--- Assigned task ---
In the material below, find the line containing "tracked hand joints" and the line containing "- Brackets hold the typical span", then reproduce exactly both of them and every line between, and nothing else.

--- Data ---
****************************************

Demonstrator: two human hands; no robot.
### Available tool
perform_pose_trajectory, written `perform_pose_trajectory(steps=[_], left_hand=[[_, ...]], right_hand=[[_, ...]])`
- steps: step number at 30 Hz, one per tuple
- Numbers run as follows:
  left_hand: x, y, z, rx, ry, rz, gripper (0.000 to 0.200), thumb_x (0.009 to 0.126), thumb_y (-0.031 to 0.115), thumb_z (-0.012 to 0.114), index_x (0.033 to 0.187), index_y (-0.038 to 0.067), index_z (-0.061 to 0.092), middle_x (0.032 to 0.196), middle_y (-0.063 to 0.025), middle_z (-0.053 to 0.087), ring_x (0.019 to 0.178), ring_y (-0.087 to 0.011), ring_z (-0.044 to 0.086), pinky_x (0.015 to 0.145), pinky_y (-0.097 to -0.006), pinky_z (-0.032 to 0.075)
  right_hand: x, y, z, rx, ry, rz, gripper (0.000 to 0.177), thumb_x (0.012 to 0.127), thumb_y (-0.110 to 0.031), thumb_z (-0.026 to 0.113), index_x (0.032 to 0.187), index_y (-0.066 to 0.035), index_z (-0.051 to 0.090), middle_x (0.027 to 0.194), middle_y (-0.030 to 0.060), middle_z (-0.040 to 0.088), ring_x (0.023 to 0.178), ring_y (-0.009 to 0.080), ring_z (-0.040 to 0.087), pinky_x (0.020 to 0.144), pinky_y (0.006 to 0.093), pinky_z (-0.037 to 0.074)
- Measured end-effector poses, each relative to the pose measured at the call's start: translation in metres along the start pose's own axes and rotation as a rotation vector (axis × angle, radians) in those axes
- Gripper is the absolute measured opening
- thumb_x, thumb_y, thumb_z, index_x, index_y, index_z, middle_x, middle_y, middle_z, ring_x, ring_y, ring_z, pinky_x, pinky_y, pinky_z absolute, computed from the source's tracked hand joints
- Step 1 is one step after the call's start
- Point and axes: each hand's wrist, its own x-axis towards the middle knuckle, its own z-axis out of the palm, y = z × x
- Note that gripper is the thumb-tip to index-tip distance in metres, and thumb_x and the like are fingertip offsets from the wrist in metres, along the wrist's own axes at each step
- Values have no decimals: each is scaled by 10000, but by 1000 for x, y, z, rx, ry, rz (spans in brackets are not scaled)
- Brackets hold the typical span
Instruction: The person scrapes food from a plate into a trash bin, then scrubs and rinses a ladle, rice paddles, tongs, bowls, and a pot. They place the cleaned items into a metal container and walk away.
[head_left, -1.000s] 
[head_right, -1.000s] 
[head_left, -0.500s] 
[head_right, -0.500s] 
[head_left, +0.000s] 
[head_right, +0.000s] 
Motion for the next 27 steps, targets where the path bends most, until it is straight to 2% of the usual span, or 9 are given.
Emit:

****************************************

--- Output below ---
- thumb_x, thumb_y, thumb_z, index_x, index_y, index_z, middle_x, middle_y, middle_z, ring_x, ring_y, ring_z, pinky_x, pinky_y, pinky_z absolute, computed from the source's tracked hand joints
- Step 1 is one step after the call's start
- Point and axes: each hand's wrist, its own x-axis towards the middle knuckle, its own z-axis out of the palm, y = z × x
- Note that gripper is the thumb-tip to index-tip distance in metres, and thumb_x and the like are fingertip offsets from the wrist in metres, along the wrist's own axes at each step
- Values have no decimals: each is scaled by 10000, but by 1000 for x, y, z, rx, ry, rz (spans in brackets are not scaled)
- Brackets hold the typical span

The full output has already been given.